WIN: How much will Cael Sanderson change the strategy and technique of his wrestlers compared to what they showed at the Big Tens?

GABLE: I think Cael will try to fine tune his wrestlers’ attacks. By that, I mean instead of his wrestlers pushing someone around, they will also work in a different skill that puts more points on the board.

WIN: Many believe one of the reasons that Stanford’s Shane Griffith did so well in winning the Nationals was because his school was going to discontinue the sport and “Saving Stanford Wrestling” helped motivate him more individually. Do teams, also hoping to do well at the Nationals, need to come up with something that builds a winning edge with the team?

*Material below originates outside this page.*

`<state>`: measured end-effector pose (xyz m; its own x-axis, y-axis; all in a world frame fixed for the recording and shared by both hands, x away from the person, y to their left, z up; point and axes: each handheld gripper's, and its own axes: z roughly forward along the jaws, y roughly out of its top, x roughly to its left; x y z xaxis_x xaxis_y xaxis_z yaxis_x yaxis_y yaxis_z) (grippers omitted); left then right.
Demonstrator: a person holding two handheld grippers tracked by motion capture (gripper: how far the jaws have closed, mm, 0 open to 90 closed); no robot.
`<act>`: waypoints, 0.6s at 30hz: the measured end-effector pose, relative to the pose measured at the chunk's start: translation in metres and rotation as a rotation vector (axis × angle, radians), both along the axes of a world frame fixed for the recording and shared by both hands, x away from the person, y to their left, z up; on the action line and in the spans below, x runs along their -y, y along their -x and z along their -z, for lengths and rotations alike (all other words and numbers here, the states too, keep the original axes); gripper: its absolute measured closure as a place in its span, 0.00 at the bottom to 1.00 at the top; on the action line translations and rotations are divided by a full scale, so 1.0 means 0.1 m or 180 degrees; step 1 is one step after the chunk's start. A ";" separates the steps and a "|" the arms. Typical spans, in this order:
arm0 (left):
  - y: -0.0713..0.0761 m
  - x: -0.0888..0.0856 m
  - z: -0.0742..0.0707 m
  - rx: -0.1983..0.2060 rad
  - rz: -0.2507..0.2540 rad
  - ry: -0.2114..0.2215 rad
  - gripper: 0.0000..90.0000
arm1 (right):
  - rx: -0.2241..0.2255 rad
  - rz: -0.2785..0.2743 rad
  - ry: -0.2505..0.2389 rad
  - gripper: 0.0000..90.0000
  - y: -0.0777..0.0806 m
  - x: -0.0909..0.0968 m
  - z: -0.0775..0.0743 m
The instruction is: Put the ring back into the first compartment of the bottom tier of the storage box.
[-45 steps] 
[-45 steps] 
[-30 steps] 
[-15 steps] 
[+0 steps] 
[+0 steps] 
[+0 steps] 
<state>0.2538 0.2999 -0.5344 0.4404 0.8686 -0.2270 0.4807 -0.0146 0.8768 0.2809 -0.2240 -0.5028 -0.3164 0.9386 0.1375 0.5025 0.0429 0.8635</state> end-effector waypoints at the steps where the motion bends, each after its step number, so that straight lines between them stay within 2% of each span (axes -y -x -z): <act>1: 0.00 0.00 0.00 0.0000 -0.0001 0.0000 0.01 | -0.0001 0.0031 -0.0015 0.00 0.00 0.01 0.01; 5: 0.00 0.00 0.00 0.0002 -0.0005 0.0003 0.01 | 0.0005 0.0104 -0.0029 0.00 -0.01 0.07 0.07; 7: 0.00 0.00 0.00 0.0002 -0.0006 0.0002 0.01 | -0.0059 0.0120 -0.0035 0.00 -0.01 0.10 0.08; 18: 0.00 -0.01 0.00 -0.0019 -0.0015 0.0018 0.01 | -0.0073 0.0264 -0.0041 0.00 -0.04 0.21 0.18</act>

GABLE: There must be some spark out there. For example, one of the sparks is that Michigan has never won a national tournament. They proved they could win a major tournament like the Big Tens.

But if you look at Cael Sanderson and Tom Brands, they will find ways of creating their own spark. Teams finding the spark will make this tournament even more competitive, including the Ivy League schools that were not allowed to wrestle last year.

There is going to be a lot of extra effort on performance this year.